ASSIGNMENT: Copy all lines below that use the word "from".

SOURCE DATA:
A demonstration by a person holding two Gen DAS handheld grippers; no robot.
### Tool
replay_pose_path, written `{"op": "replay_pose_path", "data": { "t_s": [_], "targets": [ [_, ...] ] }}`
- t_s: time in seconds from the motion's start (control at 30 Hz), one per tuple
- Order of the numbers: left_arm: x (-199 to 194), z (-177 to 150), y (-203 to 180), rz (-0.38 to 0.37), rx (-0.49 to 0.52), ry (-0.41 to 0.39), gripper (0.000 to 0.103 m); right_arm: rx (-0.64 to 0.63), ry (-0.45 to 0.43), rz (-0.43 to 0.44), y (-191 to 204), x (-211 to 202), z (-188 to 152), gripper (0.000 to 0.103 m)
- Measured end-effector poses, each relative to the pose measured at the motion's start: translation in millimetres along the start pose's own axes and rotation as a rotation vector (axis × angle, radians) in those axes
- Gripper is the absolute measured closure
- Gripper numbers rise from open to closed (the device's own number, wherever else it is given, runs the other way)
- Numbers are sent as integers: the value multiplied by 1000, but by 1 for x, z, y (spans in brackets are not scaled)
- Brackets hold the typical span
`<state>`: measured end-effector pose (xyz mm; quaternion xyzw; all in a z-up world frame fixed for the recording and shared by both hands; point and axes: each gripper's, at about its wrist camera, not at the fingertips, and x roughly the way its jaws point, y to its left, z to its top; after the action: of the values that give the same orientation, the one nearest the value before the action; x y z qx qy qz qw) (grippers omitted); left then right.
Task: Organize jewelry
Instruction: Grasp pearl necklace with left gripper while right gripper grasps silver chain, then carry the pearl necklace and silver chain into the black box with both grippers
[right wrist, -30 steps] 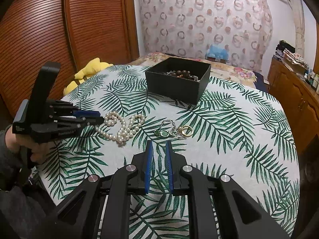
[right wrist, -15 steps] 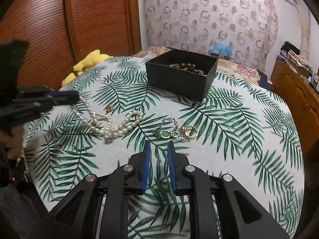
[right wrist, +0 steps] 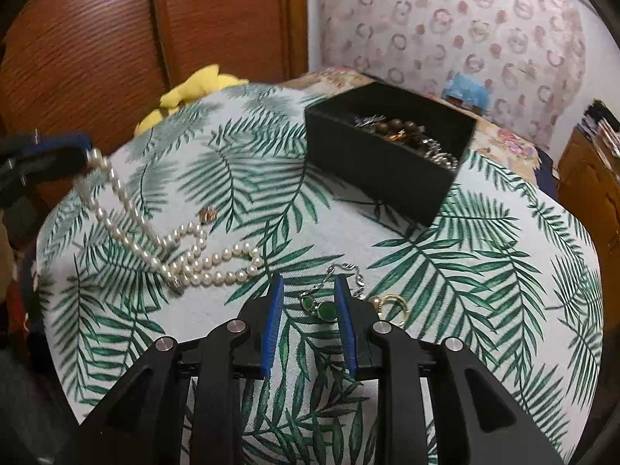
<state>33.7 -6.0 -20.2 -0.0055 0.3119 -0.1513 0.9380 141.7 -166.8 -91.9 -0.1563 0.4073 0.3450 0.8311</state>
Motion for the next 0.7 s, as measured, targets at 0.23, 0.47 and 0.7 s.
{"op": "replay_pose_path", "data": {
  "t_s": [0.23, 0.47, 0.7],
  "targets": [
    [0, 1, 2, 16, 2, -5, 96, -80, 67, -40, 3, 5, -1, 74],
    [2, 3, 2, 15, 4, -9, 96, -72, 56, -60, -1, 1, -6, 89],
    [-6, 26, -4, 7, 34, -57, 96, 7, -40, -52, -11, -22, 3, 94]
  ]
}}
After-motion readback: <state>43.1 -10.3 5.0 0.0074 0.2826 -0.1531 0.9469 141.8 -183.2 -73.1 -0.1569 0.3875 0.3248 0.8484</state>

SOLVED PROBLEM:
- t_s: time in seconds from the motion's start (control at 30 Hz), one per tuple
- Gripper numbers rise from open to closed (the device's own number, wherever else it is given, runs the other way)

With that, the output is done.